FIFA secretary general Jérôme Valcke has admitted that visiting fans are in for a tough time when they arrive in Brazil for this summer’s World Cup.

Hundreds of thousands of fans who are expected to travel to Brazil will be forced to pay exorbitant prices for limited transport and hotel options.

Valcke advised supporters to make arrangements before they travel to Brazil, because when they arrive, the options will be extremely limited.

“The biggest challenge will be for them,” Valcke told a group of reporters. “It will not be for the media, it will not be for the teams, it will not be for the officials, it will be for the fans.

“I know it’s difficult to speak without creating a number of problems…but my message to the fans would be just make sure you are organised when you go to Brazil.

“You cannot sleep on the beach, firstly because it’s winter … Make sure you organise your accommodation, you cannot just arrive with a backpack and start walking, there are no trains, you cannot drive (from one venue to another).

“Don’t just turn up thinking it is in Germany, that it’s easy to move around the country. In Germany, you could sleep in your car, you can’t do that (in Brazil).”

Brazil’s preparations for the country’s biggest ever sporting event have been plagued by delays in building stadiums and other infrastructure.

Critics say organisers have compounded their problems by staging matches in 12 cities around the country when eight would have sufficed.

Valcke said FIFA was persuaded to agree to so many host cities by then Brazilian President Luiz Inacio Lula da Silva – who, like most politicians, was trying to be all things to all people.

“How do you say (in advance) it is not going to work?” said Valcke.
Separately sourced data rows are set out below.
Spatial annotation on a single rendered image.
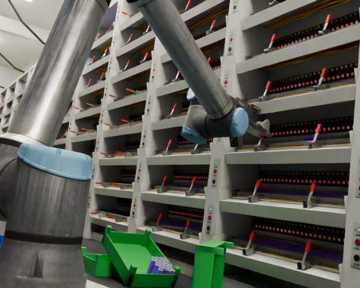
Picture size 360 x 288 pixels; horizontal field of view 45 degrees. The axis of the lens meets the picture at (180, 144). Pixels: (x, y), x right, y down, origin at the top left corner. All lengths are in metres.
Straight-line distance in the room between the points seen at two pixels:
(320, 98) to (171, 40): 0.56
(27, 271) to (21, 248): 0.04
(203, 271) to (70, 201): 0.56
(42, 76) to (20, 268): 0.47
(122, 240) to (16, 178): 1.02
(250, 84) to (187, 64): 0.72
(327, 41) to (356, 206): 0.56
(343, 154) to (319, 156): 0.09
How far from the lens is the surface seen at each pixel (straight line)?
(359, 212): 1.34
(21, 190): 0.88
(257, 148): 1.67
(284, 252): 1.61
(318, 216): 1.44
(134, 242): 1.89
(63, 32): 1.15
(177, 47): 1.23
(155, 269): 1.67
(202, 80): 1.28
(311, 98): 1.54
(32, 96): 1.09
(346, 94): 1.45
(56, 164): 0.86
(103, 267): 1.74
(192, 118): 1.47
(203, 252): 1.29
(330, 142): 1.53
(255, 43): 2.00
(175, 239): 2.05
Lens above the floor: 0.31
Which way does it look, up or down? 8 degrees up
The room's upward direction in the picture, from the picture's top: 8 degrees clockwise
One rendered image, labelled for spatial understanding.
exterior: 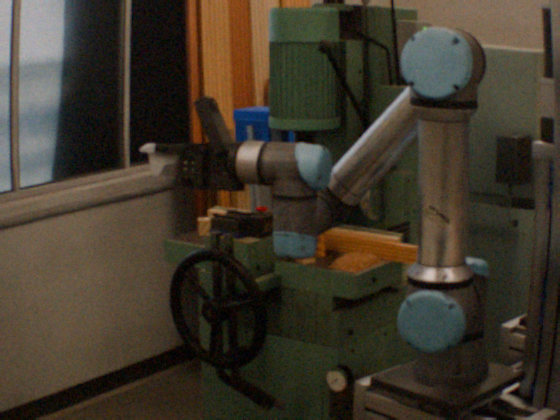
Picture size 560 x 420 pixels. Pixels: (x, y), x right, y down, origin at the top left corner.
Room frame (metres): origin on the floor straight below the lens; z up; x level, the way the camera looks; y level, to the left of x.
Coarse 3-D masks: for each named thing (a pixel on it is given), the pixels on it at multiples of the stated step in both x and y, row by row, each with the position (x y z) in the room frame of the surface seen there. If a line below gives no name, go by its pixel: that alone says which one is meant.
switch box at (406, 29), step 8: (400, 24) 2.52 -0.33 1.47; (408, 24) 2.51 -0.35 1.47; (416, 24) 2.50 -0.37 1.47; (424, 24) 2.54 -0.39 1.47; (400, 32) 2.53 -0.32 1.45; (408, 32) 2.51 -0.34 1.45; (416, 32) 2.50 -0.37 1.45; (400, 40) 2.53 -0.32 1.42; (408, 40) 2.51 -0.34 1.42; (400, 48) 2.53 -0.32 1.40; (400, 56) 2.53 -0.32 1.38; (400, 64) 2.53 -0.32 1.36; (400, 72) 2.53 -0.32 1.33
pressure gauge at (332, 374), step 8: (336, 368) 2.05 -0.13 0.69; (344, 368) 2.05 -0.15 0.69; (328, 376) 2.06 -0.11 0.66; (336, 376) 2.05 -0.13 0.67; (344, 376) 2.04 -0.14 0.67; (352, 376) 2.05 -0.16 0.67; (328, 384) 2.06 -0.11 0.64; (336, 384) 2.05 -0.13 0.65; (344, 384) 2.03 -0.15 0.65; (344, 392) 2.06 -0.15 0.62
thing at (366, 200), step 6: (378, 186) 2.41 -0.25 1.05; (372, 192) 2.38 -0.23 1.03; (378, 192) 2.40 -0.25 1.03; (366, 198) 2.36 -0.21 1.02; (372, 198) 2.39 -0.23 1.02; (378, 198) 2.40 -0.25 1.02; (360, 204) 2.37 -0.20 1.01; (366, 204) 2.36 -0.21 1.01; (372, 204) 2.39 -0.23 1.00; (378, 204) 2.41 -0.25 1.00; (366, 210) 2.37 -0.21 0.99; (372, 210) 2.38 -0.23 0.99; (378, 210) 2.41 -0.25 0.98; (366, 216) 2.38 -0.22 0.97; (372, 216) 2.38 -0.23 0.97; (378, 216) 2.40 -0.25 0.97
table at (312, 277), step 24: (168, 240) 2.45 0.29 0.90; (192, 240) 2.44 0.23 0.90; (288, 264) 2.21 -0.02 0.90; (312, 264) 2.19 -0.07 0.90; (384, 264) 2.19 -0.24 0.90; (240, 288) 2.18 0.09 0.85; (264, 288) 2.17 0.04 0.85; (312, 288) 2.17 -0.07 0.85; (336, 288) 2.13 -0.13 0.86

“It’s true you multiply the risk by having more stadiums. But you face a situation where you have a government and a president, at the time it was Lula, who is explaining to you that the … World Cup should be for the whole of Brazil and not just limited to a few cities.

“He said that the last time Brazil had the World Cup was in 1950, that this World Cup is in a country which is in development, that it is important to bring all the people together and to bring this energy to Brazil.”

The situation was not helped by the perplexing decision to make teams play their group games in three different venues rather than staying in the same place. 

“I was thinking that the logical thing is to divide the 32 teams in four groups and avoid moving them to (other) zones of the country,” said Valcke.

“It was also a request from Brazil because they did not want Brazil to play only in one corner of the country, and that they could not make Brazil travel and all the other teams just stay in one place.

He admitted that Brazil’s huge size made a big difference but added: “You are not looking at all these factors to make these final decisions, you look more at the spirit of the competition.”

With regard to Brazil’s creaking infrastructure, Valcke said FIFA was always aware of the problems.

“We knew…but it was in 2009 and you can expect you have five years to make a change, five years for a country to make sure that when a decision is made at the request of the country that the structure is in place to deliver what you have agreed,” he added.

Alas, although the stadiums are virtually complete and will be full for most of the matches, change has come to late What will be missing is that intangible sense of a a country becoming immersed in a World Cup, courtesy of the army of travelling fans. And for Brazil and also for the visiting fans, that is a shame.